There is also a tomb upon this same far, in the rear of Mr. Horn's house, on the summit of McIntire Hill. It must have been built prior this century. It contains several bodies. When the farm was owned by Varanus Johnson, a few years since, for private gratification he repaired the tomb some at his own expense. It will have to be repaired again at no distant day. In the absence of all known relatives, it would be an honorable task for the town to take it in charge.

(Cranberry Meadow Cemetery)

This yard was originally the burial place of four or five families in its neighborhood. It is situated in the west road to Spencer from Charlton Depot., and is a little over a mile from the depot. The north boundary of the yard is the town line between Spencer and Charlton. The land when it began as a burial place belonged to one David Hammond. It afterwards passed into the hands of his son-in-law, Simon Ward. The families for most part buried here are those of Charles Lab. Simon Ward, Ebenezer White, and Reuben Newhall. We understand that Mr. Hammond gave the right of burial after it had been used for a long number of years as a cemetery, if these neighbors would put a wall around it. There never was much done to the lots until about 1830, when the wall was erected and a number of stones placed at the heads of the graves. Previous to this time there were no headstones, except the common flat field stones. The earliest marked grave denotes 1803, but we think that prior to that time there were burials. At present there are some 22 headstones, and are visible something like a dozen unmarked graves. Among the number of unmarked graves are those of the original donor of the land, and his wife. The yard is surrounded with pine wood and is enclosed with a stone wall. There are pine trees not a few within the enclosure. In this yard are buried Ebenezer White, who died in 1813; he was one of the early Baptists in town, and had an active influence in sustaining his church at the North Side; Charles Lamb, died in 1843 at the age of 74; Reuben Newhall, died in 1858 at the age of 88.


This is pleasantly situated on the west side of the reservoir between the Depot and City on land for a long time owned by Major Williams, and now owned by the Hammond brothers. It was made a burial place in 1791, on the death of a young daughter. This was the only grave here for nearly fifty years, when the Major and his wife were buried. The headstone records that Mr. Williams died July 6, 1838, aged 79 years, and that his wife, Marcy, died February 8, 1843, aged 75 years. Major Williams was a public spirited man and did much to encourage the schools of our town. He was a great friend of the youth, and is aid to have frequently given many new copper cents to the boys and girls who proved worthy by study and deportment. This gift, though small in value, is still remembered by our older citizens. This burial place is surrounded with a good wall and nothing is about it to mar the mind in its contemplation.

(Depot Cemetery)

The Harvlin Town Yard is near the Depot towards the City, in a small clump of pine trees. There is a tomb within the well enclosed yard, and has been kept in good repair. In the tomb are the remains of Mr. and Mrs. Towne. And nearby are the graves of Daniel Williams and his wife Mary and their daughter Polly Williams, who died in 1875. Mr. and Mrs. Williams were the parents of Mrs. Towne, Daniel Williams died in 1815, and was first buried on the west side of the road towards the City from the tomb, a few rods up the side hill. When this yard was made his remains were removed.

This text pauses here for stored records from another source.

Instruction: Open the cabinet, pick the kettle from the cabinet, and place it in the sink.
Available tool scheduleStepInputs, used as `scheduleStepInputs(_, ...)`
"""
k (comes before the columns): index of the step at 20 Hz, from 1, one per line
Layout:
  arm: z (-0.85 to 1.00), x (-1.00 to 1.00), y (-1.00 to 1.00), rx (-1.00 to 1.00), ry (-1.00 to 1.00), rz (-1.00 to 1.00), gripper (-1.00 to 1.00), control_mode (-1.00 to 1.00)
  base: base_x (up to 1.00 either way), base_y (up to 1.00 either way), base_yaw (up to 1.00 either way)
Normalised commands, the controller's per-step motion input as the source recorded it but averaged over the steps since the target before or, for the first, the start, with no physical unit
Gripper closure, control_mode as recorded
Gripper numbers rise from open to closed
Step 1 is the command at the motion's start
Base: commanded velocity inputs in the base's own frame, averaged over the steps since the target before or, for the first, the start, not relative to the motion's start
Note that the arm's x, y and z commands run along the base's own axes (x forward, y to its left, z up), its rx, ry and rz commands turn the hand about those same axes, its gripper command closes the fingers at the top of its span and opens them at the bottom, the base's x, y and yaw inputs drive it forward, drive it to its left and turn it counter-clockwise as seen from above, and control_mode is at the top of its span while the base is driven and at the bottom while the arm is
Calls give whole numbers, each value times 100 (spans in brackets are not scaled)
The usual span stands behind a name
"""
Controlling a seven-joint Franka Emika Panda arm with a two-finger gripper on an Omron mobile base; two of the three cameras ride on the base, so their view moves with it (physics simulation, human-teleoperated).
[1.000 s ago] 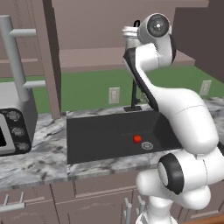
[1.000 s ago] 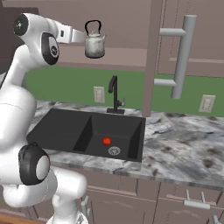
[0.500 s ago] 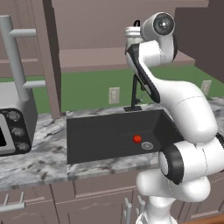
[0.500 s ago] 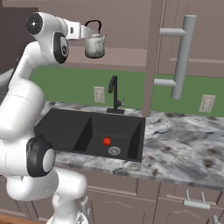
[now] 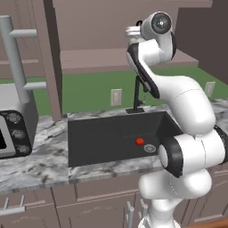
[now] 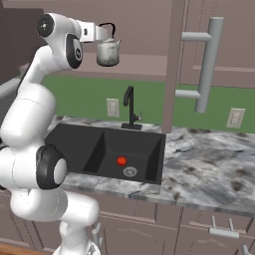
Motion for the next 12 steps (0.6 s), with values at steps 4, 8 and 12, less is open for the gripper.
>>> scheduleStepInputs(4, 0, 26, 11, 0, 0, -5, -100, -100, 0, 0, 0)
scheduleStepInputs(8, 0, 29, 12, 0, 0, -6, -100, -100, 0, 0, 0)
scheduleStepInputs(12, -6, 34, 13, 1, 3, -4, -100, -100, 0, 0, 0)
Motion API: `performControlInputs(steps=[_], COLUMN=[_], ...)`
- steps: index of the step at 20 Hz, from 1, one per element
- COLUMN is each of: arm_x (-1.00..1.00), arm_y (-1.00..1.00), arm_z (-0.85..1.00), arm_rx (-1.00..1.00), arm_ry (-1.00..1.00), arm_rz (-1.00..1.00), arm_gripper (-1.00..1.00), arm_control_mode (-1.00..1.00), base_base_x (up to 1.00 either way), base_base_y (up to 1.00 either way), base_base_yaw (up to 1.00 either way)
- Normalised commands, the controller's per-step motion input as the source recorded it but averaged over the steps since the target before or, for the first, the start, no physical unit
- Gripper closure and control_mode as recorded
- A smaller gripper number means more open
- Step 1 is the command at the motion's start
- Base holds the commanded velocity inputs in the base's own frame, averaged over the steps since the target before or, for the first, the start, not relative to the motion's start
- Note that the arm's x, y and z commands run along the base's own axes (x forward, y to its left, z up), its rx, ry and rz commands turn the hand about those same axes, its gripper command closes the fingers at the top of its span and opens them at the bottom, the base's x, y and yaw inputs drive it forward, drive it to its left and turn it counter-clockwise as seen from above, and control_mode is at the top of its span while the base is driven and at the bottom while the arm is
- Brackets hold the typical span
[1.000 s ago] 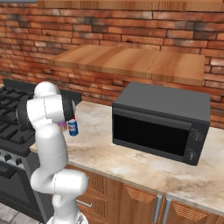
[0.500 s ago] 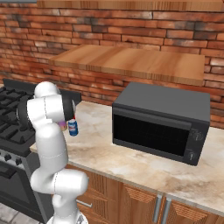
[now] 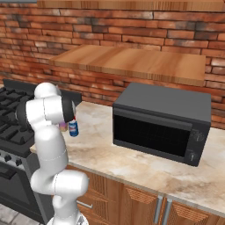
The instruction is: Four empty soda cans are scattered around the kitchen. Gather all the cans and cluster them next to the stove for recycling.
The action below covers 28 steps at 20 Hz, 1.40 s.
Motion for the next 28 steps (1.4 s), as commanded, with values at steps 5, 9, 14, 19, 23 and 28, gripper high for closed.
performControlInputs(steps=[5, 9, 14, 19, 23, 28], arm_x=[0.00, 0.00, 0.00, -0.10, -0.22, -0.30], arm_y=[-0.24, -0.02, 0.00, 0.00, 0.00, 0.00], arm_z=[0.01, 0.16, 0.19, 0.24, 0.27, 0.18], arm_rx=[0.00, 0.00, -0.01, -0.01, 0.00, 0.00], arm_ry=[-0.02, -0.03, -0.03, -0.02, -0.04, -0.04], arm_rz=[0.00, 0.00, 0.02, 0.03, 0.03, 0.03], arm_gripper=[-1.00, -1.00, -1.00, -1.00, -1.00, -1.00], arm_control_mode=[-1.00, -1.00, -1.00, -1.00, -1.00, -1.00], base_base_x=[0.00, 0.00, 0.00, 0.00, 0.00, 0.00], base_base_y=[0.00, 0.00, 0.00, 0.00, 0.00, 0.00], base_base_yaw=[0.00, 0.00, 0.00, 0.00, 0.00, 0.00])
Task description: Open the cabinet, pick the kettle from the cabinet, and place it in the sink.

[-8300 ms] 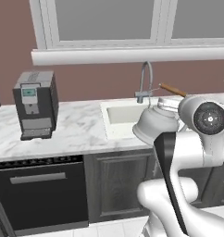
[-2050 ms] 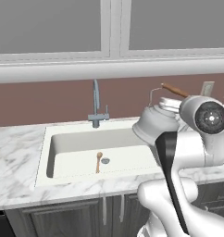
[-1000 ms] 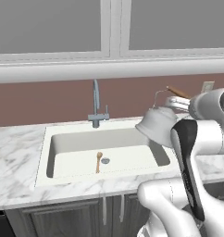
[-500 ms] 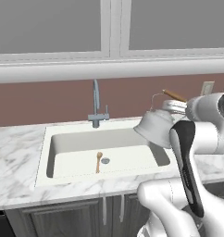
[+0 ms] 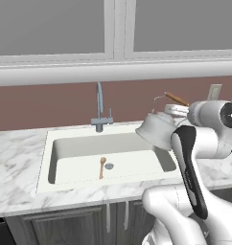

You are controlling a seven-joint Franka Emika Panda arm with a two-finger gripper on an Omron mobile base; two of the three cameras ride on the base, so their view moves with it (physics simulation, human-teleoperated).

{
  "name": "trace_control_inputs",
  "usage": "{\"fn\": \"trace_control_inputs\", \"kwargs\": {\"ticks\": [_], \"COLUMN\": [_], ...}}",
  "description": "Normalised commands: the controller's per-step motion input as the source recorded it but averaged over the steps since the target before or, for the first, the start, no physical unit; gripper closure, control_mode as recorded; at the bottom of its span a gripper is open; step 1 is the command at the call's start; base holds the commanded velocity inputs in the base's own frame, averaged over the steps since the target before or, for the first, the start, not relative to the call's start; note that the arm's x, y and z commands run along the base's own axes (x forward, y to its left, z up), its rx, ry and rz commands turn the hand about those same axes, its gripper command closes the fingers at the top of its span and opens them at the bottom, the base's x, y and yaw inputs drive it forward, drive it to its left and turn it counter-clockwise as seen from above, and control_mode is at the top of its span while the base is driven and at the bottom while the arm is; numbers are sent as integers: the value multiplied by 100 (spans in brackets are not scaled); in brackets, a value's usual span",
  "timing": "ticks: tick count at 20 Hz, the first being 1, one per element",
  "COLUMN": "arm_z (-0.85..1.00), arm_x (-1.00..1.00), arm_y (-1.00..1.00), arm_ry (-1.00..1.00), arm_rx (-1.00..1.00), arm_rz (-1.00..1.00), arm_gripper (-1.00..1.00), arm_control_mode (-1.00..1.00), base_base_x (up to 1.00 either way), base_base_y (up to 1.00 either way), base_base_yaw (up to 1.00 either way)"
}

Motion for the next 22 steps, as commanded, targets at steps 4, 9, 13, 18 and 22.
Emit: {"fn": "trace_control_inputs", "kwargs": {"ticks": [4,9,13,18,22], "arm_z": [-13,-9,-3,-1,-3], "arm_x": [25,29,33,30,18], "arm_y": [2,1,0,0,-1], "arm_ry": [-13,-5,3,8,5], "arm_rx": [-10,-10,-12,-8,-2], "arm_rz": [4,2,0,8,21], "arm_gripper": [100,100,100,100,100], "arm_control_mode": [-100,-100,-100,-100,-100], "base_base_x": [0,0,0,0,0], "base_base_y": [0,0,0,0,0], "base_base_yaw": [0,0,0,0,0]}}
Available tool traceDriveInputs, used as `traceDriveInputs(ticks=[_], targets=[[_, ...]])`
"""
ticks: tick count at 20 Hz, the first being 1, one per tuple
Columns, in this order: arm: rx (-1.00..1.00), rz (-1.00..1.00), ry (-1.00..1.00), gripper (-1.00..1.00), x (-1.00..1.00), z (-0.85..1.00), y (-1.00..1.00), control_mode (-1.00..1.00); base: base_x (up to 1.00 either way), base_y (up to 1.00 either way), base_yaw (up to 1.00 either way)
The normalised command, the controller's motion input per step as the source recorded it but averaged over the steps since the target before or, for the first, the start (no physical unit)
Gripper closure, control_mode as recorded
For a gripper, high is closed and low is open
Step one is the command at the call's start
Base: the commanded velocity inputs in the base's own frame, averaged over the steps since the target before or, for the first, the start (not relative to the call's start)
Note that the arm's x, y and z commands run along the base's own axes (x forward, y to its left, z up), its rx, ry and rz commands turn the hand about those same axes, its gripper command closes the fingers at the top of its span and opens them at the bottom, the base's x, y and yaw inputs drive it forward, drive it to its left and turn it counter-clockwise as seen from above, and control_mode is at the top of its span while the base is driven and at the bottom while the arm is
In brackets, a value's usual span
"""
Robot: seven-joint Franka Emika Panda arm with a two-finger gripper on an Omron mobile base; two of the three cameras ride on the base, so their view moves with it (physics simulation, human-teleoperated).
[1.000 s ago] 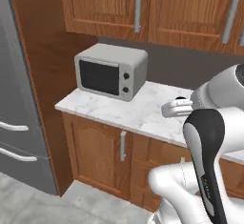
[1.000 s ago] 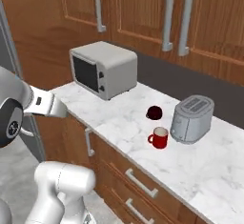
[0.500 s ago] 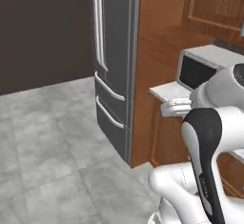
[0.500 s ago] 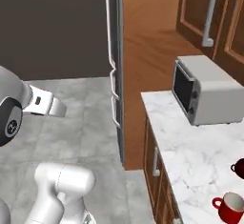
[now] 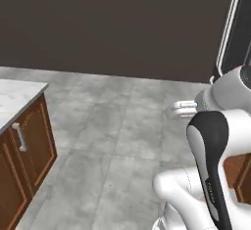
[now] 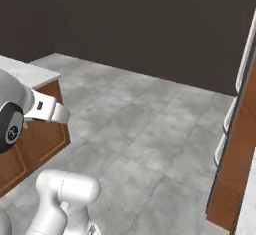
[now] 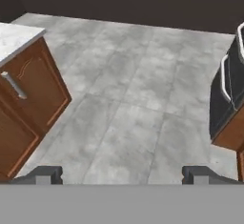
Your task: Clear the mugs and bowl far away from the sink.
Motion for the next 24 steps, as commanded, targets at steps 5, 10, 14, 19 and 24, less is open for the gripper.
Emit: traceDriveInputs(ticks=[5, 10, 14, 19, 24], targets=[[0.0, 0.0, 0.0, -1.0, 0.0, 0.0, 0.0, 1.0, 0.06, 0.0, 1.0], [0.0, 0.0, 0.0, -1.0, 0.0, 0.0, 0.0, 1.0, 0.36, -0.22, 0.82], [0.0, 0.0, 0.0, -1.0, 0.0, 0.0, 0.0, 1.0, 0.9, -0.89, 0.35], [0.0, 0.0, 0.0, -1.0, 0.0, 0.0, 0.0, 1.0, 0.99, -0.99, 0.15], [0.0, 0.0, 0.0, -1.0, 0.0, 0.0, 0.0, 1.0, 1.0, 0.23, 0.01]])
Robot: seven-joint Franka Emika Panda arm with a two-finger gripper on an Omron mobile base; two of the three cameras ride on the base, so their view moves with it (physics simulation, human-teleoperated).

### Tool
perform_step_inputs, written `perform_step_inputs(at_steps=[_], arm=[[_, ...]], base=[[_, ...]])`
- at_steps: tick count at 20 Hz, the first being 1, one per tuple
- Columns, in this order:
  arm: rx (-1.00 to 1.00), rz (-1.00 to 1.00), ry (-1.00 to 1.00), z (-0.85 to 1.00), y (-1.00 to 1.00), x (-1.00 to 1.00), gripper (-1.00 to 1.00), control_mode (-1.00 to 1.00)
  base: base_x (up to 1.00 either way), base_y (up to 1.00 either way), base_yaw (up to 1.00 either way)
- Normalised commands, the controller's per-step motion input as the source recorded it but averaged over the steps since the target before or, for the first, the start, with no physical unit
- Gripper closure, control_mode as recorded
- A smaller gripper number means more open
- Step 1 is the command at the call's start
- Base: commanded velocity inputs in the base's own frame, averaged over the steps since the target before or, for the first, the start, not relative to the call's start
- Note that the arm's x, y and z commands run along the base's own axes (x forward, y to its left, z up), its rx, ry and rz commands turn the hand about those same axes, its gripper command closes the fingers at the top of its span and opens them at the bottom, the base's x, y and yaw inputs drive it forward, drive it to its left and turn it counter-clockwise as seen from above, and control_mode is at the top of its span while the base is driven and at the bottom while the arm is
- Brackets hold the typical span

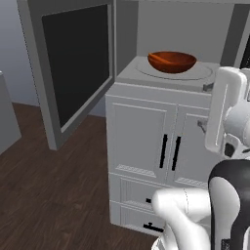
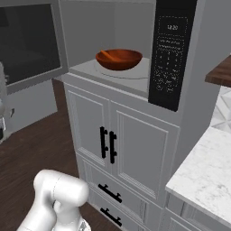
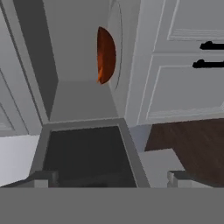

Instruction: Pick the carrot from the sink and place it in the bowl. Then pick the bowl and place it in the microwave. Then close the microwave door and press the start button.

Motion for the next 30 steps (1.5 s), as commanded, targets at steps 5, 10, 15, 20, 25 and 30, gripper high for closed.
perform_step_inputs(at_steps=[5, 10, 15, 20, 25, 30], arm=[[-0.05, -0.05, 0.00, 0.11, 0.86, -1.00, -1.00, -1.00], [0.00, -0.09, -0.05, 0.00, 0.95, -0.81, -1.00, -1.00], [0.00, -0.08, -0.04, 0.00, 0.86, -0.57, -1.00, -1.00], [0.00, -0.07, -0.10, -0.24, 0.71, 0.07, -1.00, -1.00], [0.00, -0.12, -0.04, -0.34, 0.92, 0.60, -1.00, -1.00], [0.00, -0.10, -0.03, -0.49, 0.79, 0.88, -1.00, -1.00]], base=[[0.00, 0.00, 0.00], [0.00, 0.00, 0.00], [0.00, 0.00, 0.00], [0.00, 0.00, 0.00], [0.00, 0.00, 0.00], [0.00, 0.00, 0.00]])
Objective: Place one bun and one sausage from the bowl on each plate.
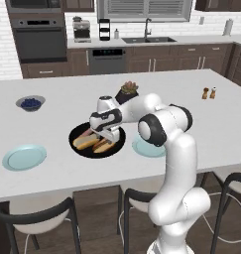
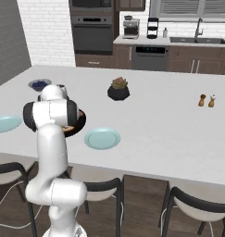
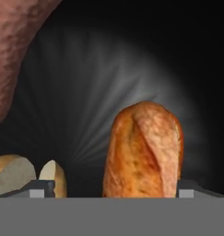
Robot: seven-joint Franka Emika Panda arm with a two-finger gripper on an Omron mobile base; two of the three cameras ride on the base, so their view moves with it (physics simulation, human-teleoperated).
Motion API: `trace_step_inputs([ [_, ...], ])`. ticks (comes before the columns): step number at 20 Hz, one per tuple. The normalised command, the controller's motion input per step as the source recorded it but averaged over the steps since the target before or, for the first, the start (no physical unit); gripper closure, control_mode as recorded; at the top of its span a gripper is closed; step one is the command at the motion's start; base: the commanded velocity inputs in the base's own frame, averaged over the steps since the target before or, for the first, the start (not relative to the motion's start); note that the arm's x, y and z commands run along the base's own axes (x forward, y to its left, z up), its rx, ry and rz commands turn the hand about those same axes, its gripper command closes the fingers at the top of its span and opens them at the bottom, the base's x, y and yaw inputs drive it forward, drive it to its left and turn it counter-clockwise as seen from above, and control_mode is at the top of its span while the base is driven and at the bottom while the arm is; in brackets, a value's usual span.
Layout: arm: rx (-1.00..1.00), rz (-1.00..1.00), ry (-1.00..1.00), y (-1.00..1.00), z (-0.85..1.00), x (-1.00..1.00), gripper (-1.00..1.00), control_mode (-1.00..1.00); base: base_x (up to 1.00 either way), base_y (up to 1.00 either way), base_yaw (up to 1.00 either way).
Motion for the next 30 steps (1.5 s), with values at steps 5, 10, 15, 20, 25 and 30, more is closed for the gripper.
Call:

Mr. Towne was station agent at the Depot from the time the railroad was built (1839) until his death (1869). He was also post-master, express agent, etc., which brought him much in contact with the people. In these positions he seems to have given satisfaction, if one is to judge by the length of service.

(Barefoot Cemetery)

This yard is generally known as Barefoot Corner cemetery, and is in school district No. 10. The original owner of the land was Jonathan Putney, who gave the right of burial to his several neighbors, using it also for his own family. Mr. Putney died in 1814; the estate was then divided, the homestead falling to Mrs. Jacob Miller, who a few years after the death of Mr. Miller (1817) married George West. The Putneys, the Millers, the Wests and Searles are buried here, and are in one way and another relations of each other. The oldest marked grave is 1807. There are nearly on hundred graves yet only about fifty of them have headstones.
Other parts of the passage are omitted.